__TRY IT__
Go through the records below from the first line and print each one exactly, stopping after the line that contains "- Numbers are". Do not print pictures or anything past that line.

Saved data entries:
####

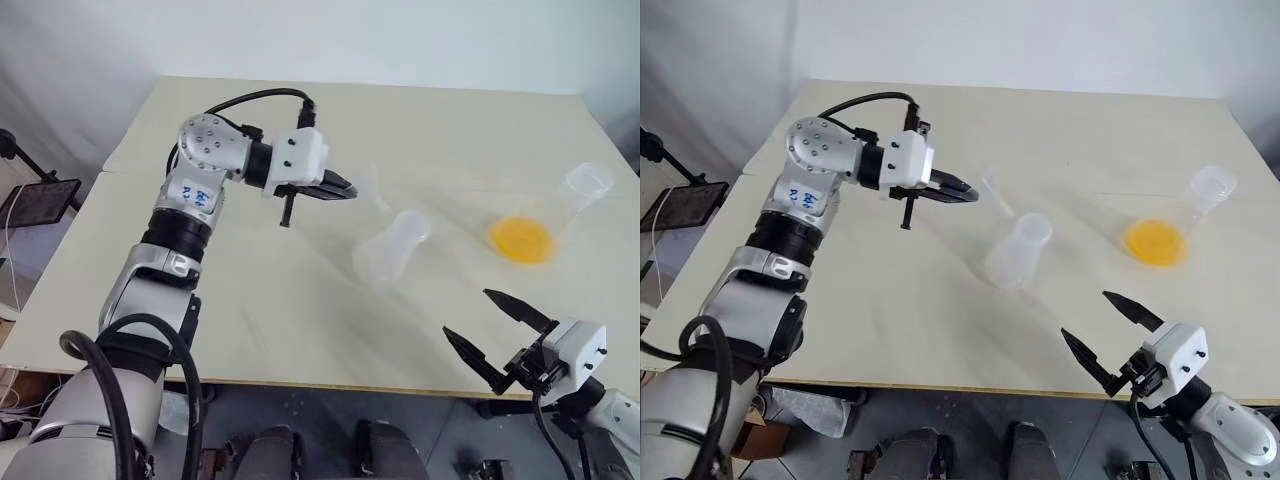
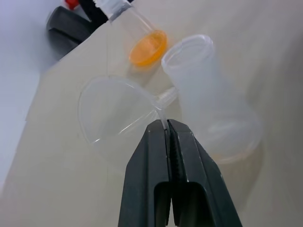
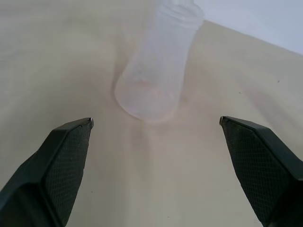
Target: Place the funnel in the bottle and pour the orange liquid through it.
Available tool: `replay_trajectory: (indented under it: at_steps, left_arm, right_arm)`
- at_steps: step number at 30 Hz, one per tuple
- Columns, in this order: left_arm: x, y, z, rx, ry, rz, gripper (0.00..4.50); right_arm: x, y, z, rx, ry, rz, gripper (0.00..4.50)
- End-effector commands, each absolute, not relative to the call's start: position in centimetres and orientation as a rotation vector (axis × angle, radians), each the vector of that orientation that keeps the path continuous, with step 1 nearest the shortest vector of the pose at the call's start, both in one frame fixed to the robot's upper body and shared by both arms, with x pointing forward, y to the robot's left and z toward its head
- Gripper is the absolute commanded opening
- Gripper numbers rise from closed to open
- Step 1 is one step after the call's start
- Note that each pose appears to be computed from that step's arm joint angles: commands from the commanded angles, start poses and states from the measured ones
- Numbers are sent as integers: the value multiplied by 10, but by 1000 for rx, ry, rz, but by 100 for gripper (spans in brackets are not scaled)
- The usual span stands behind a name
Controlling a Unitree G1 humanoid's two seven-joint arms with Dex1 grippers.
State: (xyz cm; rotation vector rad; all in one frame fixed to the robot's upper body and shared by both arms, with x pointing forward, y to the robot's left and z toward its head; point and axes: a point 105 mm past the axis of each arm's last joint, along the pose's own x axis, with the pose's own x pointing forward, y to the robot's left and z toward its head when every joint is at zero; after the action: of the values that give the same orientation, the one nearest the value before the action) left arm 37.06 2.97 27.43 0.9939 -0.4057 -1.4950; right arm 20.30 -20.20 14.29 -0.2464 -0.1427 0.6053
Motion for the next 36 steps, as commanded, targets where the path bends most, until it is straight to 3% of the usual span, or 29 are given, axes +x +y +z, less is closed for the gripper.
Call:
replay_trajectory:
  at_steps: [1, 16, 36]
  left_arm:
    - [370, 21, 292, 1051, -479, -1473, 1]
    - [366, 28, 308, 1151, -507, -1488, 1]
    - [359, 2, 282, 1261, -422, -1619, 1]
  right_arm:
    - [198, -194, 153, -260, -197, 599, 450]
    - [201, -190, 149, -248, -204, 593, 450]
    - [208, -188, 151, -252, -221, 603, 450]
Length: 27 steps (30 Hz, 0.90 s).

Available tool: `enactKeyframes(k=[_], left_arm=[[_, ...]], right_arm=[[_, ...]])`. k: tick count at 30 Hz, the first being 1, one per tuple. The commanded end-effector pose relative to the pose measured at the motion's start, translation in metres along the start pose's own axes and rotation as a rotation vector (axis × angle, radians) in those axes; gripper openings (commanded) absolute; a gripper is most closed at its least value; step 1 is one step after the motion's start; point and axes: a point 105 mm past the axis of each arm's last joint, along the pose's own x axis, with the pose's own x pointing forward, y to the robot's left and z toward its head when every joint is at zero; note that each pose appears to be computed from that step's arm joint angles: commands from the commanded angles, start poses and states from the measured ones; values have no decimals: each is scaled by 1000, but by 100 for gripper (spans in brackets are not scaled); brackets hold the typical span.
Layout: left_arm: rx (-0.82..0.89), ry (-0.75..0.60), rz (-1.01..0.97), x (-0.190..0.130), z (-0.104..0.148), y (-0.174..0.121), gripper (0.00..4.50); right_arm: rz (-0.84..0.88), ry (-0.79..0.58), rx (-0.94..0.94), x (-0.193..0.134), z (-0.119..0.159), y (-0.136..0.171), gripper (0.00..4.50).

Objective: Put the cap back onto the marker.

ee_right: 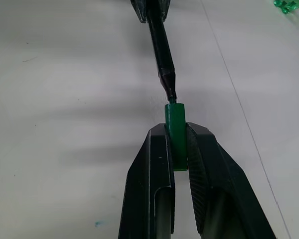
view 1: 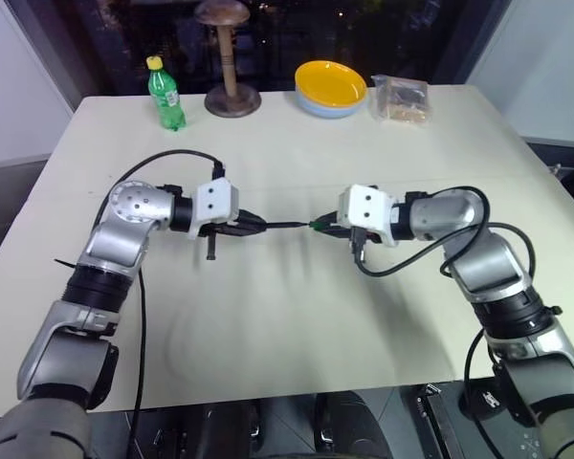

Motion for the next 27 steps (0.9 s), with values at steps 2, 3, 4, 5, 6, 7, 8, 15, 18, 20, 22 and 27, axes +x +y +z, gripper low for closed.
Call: enactKeyframes(k=[2,3,4,5,6,7,8,15,18,20,22,27], left_arm=[[51,-29,27,-3,14,7,0],[52,-30,26,-3,14,7,0],[53,-31,26,-2,14,7,0],[54,-32,25,-2,14,7,0],[53,-33,23,-2,15,7,0],[54,-33,22,-1,15,6,0],[54,-33,21,-1,14,6,0],[64,-27,7,0,13,5,0],[72,-26,6,0,13,5,0],[81,-24,6,0,13,6,0],[97,-19,4,0,13,6,0],[140,0,4,-1,13,9,0]], right_arm=[[-6,-55,-40,0,18,-1,8],[-5,-57,-40,1,19,-2,8],[-4,-60,-42,2,20,-2,8],[-3,-63,-44,2,22,-2,8],[-2,-67,-47,3,23,-2,8],[-2,-71,-50,3,25,-2,8],[-3,-74,-51,4,26,-3,8],[7,-83,-77,5,35,-4,8],[10,-85,-85,5,37,-4,8],[14,-85,-89,6,38,-4,8],[23,-83,-94,7,38,-3,8],[46,-55,-134,11,35,2,8]])
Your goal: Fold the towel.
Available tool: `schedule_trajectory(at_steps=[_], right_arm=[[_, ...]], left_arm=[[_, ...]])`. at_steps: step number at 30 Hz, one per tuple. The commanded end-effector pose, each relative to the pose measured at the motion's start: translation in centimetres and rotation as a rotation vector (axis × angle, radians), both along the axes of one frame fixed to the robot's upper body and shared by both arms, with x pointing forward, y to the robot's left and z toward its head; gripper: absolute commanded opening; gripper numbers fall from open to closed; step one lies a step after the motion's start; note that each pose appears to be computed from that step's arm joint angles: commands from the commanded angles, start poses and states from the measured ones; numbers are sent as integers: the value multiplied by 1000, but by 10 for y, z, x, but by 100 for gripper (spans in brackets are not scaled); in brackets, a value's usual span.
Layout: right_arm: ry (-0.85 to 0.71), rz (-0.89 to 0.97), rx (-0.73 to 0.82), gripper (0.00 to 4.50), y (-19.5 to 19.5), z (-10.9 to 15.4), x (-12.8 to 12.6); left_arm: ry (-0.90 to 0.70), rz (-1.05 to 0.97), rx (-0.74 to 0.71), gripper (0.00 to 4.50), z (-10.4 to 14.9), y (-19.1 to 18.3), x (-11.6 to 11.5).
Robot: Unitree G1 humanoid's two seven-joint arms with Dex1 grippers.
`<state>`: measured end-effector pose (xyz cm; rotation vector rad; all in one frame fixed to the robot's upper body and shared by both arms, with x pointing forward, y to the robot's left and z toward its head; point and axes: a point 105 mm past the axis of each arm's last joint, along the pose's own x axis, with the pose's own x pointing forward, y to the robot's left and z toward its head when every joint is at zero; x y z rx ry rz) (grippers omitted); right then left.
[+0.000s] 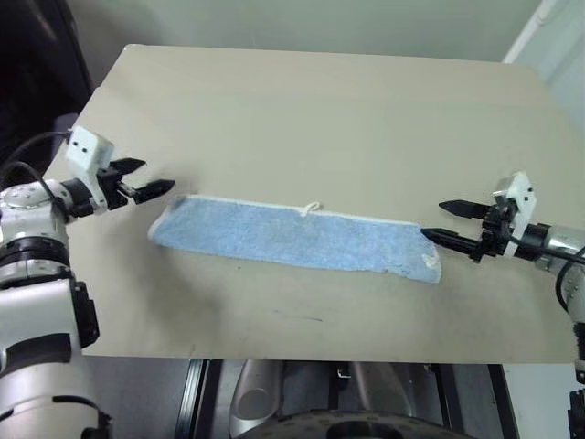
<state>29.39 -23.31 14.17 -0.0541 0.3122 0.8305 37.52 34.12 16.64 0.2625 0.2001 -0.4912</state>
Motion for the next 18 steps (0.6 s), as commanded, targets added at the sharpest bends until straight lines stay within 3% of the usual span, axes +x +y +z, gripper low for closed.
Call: schedule_trajectory(at_steps=[1, 6, 11, 15, 18], right_arm=[[26, 25, 125, 447, 17, 26, -18], [163, 35, 287, 447, 41, 27, -41], [370, 38, 480, 447, 57, 19, -61], [540, -6, 584, 447, 65, 3, -76], [681, -52, 652, 447, 72, -12, -93]], left_arm=[[-88, -73, -91, 450, 26, -6, -2], [21, -277, -9, 450, 0, -32, -13], [39, -484, -49, 450, -12, -73, -22], [38, -608, 3, 450, -24, -100, -31], [-3, -702, -46, 450, -20, -127, -38]])
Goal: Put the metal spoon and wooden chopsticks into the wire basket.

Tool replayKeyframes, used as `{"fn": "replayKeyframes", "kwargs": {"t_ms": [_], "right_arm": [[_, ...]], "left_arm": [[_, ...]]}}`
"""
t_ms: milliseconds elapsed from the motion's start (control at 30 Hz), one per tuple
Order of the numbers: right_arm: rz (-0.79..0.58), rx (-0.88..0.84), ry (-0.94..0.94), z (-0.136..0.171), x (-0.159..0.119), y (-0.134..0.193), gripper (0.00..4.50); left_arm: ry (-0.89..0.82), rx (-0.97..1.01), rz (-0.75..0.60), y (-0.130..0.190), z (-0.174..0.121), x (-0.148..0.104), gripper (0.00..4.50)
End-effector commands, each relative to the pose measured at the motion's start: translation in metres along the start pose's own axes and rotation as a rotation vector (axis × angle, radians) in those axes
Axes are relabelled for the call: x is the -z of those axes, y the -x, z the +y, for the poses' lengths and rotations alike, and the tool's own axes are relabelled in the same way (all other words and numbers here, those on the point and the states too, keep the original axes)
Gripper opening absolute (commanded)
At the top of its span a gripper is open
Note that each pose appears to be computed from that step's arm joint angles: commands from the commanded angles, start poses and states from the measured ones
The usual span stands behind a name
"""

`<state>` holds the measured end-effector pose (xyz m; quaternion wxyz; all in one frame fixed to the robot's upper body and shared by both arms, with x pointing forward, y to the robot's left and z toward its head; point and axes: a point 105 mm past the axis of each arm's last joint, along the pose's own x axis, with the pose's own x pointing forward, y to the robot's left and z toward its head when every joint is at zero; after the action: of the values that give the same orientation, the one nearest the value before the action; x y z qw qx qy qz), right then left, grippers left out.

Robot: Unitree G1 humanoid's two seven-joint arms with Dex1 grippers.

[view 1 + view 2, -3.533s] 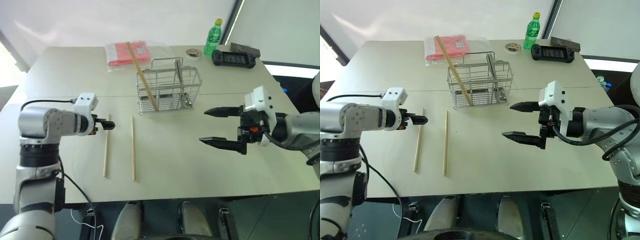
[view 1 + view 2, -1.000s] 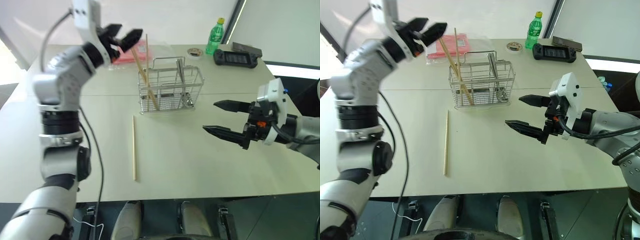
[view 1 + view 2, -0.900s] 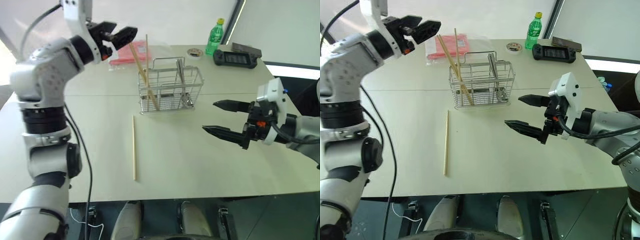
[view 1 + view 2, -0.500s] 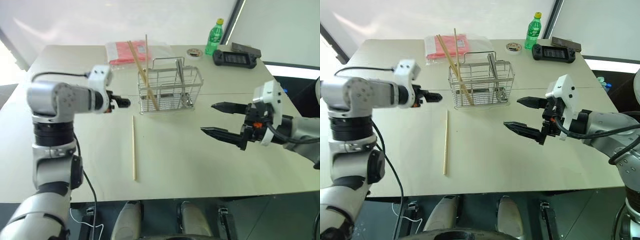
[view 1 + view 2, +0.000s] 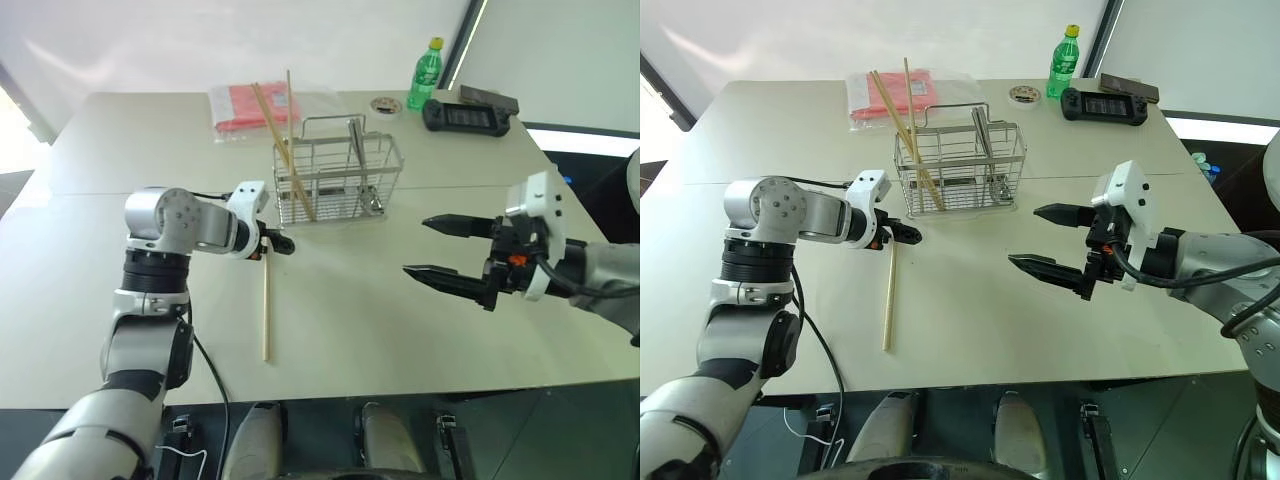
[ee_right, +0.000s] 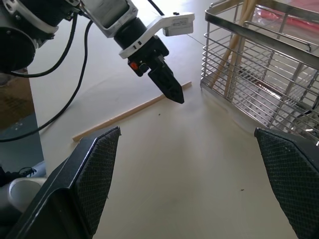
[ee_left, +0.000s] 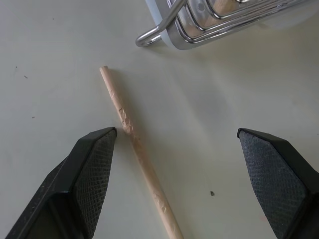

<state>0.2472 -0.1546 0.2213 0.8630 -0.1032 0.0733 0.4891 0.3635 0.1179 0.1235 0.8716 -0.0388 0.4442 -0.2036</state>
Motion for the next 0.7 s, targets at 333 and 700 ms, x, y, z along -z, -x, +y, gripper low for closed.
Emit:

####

__ANSWER BOX__
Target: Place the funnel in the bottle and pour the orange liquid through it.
Available tool: `replay_trajectory: (indented under it: at_steps, left_arm, right_arm)`
- at_steps: step number at 30 Hz, one per tuple
- Columns, in this order: left_arm: x, y, z, rx, ry, rz, gripper (0.00..4.50); right_arm: x, y, z, rx, ry, rz, gripper (0.00..4.50)
- End-effector commands, each absolute, not relative to the call's start: position in centimetres and orientation as a rotation vector (axis × angle, radians), each the vector of that orientation that keeps the path continuous, with step 1 nearest the shortest vector of the pose at the call's start, both in one frame fixed to the robot's upper body and shared by both arms, with x pointing forward, y to the robot's left and z toward its head
- Gripper is the absolute commanded opening
- Gripper numbers rise from closed to open
- Step 1 is one step after the call's start
- Note that each pose appears to be computed from that step's arm joint angles: commands from the commanded angles, start poses and states from the measured ones
- Numbers are sent as integers: the value multiplied by 10, but by 1000 for rx, ry, rz, but by 100 for gripper (spans in brackets are not scaled)

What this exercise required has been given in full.